**WHAT IS NEEDED**
I'd like the listing below copied exactly, with the images left out.

**AVAILABLE DATA**

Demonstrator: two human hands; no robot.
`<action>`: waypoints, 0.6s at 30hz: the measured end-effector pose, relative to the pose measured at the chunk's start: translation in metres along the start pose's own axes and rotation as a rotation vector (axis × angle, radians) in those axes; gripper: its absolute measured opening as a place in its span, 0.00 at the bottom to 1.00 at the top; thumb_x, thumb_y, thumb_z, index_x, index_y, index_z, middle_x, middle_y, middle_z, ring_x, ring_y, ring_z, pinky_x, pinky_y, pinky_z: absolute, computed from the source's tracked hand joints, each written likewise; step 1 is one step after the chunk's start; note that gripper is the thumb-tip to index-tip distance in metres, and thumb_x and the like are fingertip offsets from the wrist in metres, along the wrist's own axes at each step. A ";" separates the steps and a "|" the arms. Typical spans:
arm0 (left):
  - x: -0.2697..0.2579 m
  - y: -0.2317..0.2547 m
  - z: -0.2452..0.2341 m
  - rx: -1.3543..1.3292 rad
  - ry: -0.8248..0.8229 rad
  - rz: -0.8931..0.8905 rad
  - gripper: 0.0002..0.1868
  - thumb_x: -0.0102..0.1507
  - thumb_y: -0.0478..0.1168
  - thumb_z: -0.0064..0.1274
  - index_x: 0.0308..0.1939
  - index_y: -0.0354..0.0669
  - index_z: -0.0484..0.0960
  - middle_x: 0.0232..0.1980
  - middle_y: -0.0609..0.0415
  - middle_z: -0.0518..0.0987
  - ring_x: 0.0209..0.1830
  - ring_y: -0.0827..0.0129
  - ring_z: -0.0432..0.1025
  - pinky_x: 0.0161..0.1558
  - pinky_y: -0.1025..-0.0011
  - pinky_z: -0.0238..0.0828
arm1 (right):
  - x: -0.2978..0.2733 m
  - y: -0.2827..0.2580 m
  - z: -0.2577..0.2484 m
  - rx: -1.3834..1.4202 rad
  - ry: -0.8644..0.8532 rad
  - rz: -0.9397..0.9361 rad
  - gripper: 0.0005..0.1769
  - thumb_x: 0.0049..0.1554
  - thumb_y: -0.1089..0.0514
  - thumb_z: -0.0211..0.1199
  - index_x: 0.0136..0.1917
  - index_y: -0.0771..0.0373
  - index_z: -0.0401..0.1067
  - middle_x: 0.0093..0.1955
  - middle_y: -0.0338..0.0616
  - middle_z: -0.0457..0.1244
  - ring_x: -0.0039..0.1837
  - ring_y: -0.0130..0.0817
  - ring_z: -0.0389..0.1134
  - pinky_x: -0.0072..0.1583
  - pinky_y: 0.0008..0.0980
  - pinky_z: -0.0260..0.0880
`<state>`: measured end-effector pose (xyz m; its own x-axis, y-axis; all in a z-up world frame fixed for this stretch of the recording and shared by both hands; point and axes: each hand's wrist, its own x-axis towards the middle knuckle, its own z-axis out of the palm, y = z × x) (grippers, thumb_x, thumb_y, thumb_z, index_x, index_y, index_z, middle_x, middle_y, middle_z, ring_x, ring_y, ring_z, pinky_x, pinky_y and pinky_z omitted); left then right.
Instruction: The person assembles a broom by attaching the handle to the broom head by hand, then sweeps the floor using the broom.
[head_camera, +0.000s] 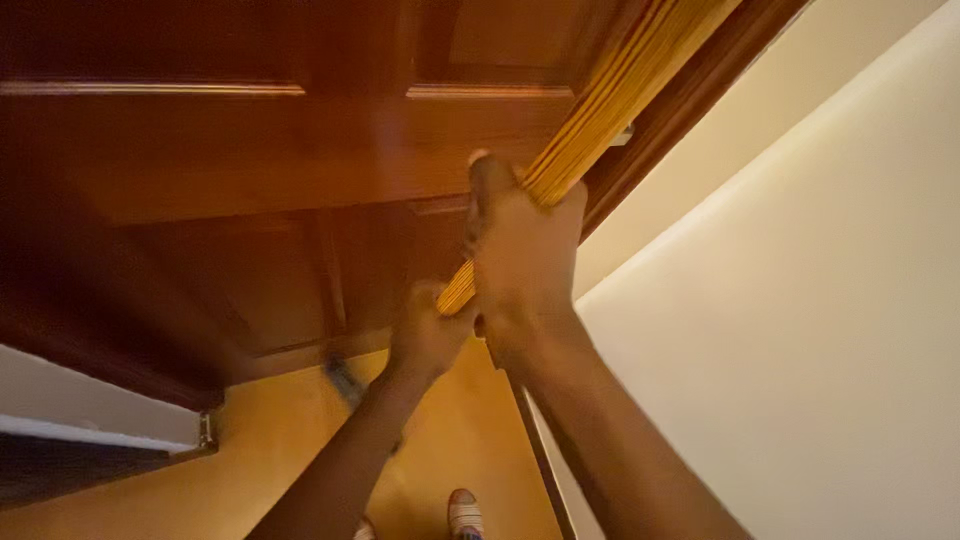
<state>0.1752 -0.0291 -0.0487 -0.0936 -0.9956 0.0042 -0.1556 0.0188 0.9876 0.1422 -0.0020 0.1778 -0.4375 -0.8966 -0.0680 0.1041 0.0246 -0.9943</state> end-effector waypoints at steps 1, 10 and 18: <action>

**RESPONSE BOX**
Demonstrator: two human hands; no robot.
`<action>`: waypoints, 0.6s at 30hz: the measured end-effector pose, relative to the pose measured at the chunk's start: translation in metres along the start pose's own axes and rotation as a rotation vector (axis × angle, radians) in those axes; gripper: its absolute measured opening as a place in its span, 0.00 at the bottom to 1.00 at the top; thumb_x, thumb_y, thumb_z, index_x, index_y, index_z, middle_x, middle_y, middle_z, ring_x, ring_y, ring_z, pinky_x, pinky_y, pinky_z: absolute, computed from the source's tracked hand joints, each written likewise; step 1 is one step after the chunk's start; note that gripper is the thumb-tip to index-tip distance in metres, and thumb_x and the like are fingertip offsets from the wrist in metres, along the wrist's own axes at each step. A ";" separates the steps and a "|" the arms. Typical spans:
arm0 (left):
  - x: -0.2697..0.2579 m
  - y: -0.2317..0.2547 m
  - z: -0.2452..0.2341 m
  - rx: -1.3543..1.3292 rad
  - ry: -0.8248..0.8229 rad
  - rz: -0.8931..0.8905 rad
  - gripper: 0.0002..0.1868
  - thumb_x: -0.0102..0.1507
  - thumb_y: -0.0478..0.1168
  - thumb_z: -0.0064..0.1274
  - index_x: 0.0308..0.1939
  - index_y: -0.0354..0.0669
  - index_z: -0.0484..0.0960
  - middle_x: 0.0232..0.1980
  - middle_y: -0.0609..0.0415
  - middle_z: -0.0518..0.0987
  - ring_x: 0.0209..0.1830
  - ring_y: -0.0827..0.0129
  - ring_z: -0.0432..0.1025
  - pinky_x: 0.0161..0.1558
  - pinky_y: -0.1025..-0.0011
  - pinky_z: -0.0238..0.0828
arm1 (right):
  - x: -0.2978..0.2733 m
  - y: -0.2827..0.2580 m
  - z: -0.2577..0.2484 m
  - rx: -1.3834..1.4202 rad
  - ry: -0.8644..0.8532 rad
  - rz: -0.9397..0.9361 rad
  - gripper: 0.0005..0.1769
  - thumb_x: 0.0049..0.1554
  - thumb_y: -0.1089..0.0514
  - thumb_z: -0.0211..0.1199
  - index_x: 0.0136..0.1917
  - index_y: -0.0771..0.0373
  - index_z: -0.0401..0.1067
  - middle_x: 0.0093..0.1955
  - middle_y: -0.0338..0.0616
  - middle_z: -0.0457..0.1244
  - ring_x: -0.0039..0.1837
  - ring_y: -0.0130..0.0817
  - ring_z: -0.0389..0.1134
  - pinky_x: -0.0072..0.1583
  - pinky_y: 0.0008..0.0980
  - pinky_z: -0.0260..0.0880
`<state>`: measured end-effector pose (xyz m; its own x-axis, y-axis; all in a z-up world frame fixed for this stretch of the recording and shared by both hands; point and axes: each hand's wrist, its own x-axis towards the middle knuckle, its own z-axis out of the palm, y = z × x) (grippers, thumb_x, thumb_y, thumb_z, index_x, index_y, index_z, middle_x, middle_y, middle_z, ring_x, ring_y, ring_z, pinky_x, pinky_y and pinky_z omitted); left then right.
Instruction: The person assembles a broom by attaching the handle to the broom head by hand, then sweeps the floor using the broom.
[head_camera, +0.000s] 
<state>0.1752 -0.0291 -0.0487 -0.0936 -0.9956 0.0042 -0.1556 0.0188 0.9876 0.1422 -0.0020 0.1778 -0.4375 -0.8966 -0.0680 0.1041 0.0246 -0.9943</state> end-effector waypoints at steps 1, 10 and 18: <action>

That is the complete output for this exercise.